Inferno vs Hardwick White
Inferno (Behr) and Hardwick White (Farrow & Ball) come from different manufacturers. Hue-wise, Inferno belongs to the pink-red family and Hardwick White to the greige-grey family. The 24-point LRV gap — 44 for Hardwick White vs 20 for Inferno — means Hardwick White will open up a space more effectively. Where Inferno leans red, Hardwick White reads warm — a distinction that shifts noticeably depending on the light source and surrounding finishes. A ΔE of 64.2 puts these firmly in different territory — two distinct design choices rather than close alternatives. Below you'll find 2 real-room photo comparisons where both colors appear side by side, plus 5 simulated room previews.
Inferno vs Hardwick White in Real Spaces
2 real rooms side by side.
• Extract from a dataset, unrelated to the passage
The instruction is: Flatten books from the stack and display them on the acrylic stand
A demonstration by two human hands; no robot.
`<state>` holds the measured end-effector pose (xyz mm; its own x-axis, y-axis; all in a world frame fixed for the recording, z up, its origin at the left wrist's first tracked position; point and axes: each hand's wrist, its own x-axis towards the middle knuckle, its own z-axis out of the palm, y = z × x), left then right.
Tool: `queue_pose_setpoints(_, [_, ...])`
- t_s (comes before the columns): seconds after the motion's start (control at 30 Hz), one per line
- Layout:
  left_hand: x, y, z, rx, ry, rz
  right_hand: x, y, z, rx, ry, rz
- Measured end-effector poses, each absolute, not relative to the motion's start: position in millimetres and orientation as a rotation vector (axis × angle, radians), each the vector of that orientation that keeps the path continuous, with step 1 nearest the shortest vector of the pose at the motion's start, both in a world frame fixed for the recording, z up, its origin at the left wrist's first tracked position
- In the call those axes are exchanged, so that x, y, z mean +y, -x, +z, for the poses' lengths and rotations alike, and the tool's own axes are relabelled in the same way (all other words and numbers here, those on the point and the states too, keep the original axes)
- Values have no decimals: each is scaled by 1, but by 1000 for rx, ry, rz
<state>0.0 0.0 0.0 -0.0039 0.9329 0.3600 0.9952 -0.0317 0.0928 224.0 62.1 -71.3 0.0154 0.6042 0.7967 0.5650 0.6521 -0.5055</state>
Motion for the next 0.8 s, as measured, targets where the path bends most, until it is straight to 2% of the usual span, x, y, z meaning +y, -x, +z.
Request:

Seeing Inferno and Hardwick White in actual rooms makes the difference concrete; browse the spaces below to get a feel for how each color lives on a wall.
Dining Room
Dining rooms often rely on warm incandescent or candlelight, which flatters warm undertones and mutes cool ones. The LRV gap is large enough that Hardwick White will make the room feel meaningfully brighter than Inferno would.
Front Door
On a front door, the color is both the first and last thing you see — a context where even a modest tonal difference reads clearly. Hardwick White reflects noticeably more light off the walls, making the space read more open than Inferno.
Color Details
Inferno vs Hardwick White Simulated Comparison
5 simulated room previews — drag the slider on each to see Inferno on one side and Hardwick White on the other.
Digital color is approximate. These simulations are generated from the manufacturer's hex values and overlaid on grayscale room photos — your screen's calibration, brightness, and viewing angle all affect how they render. Before committing to either color, test physical samples in your own space under the light you actually live with.
More Inferno comparisons
See how Inferno stacks up against other well-photographed colors across different brands and tones.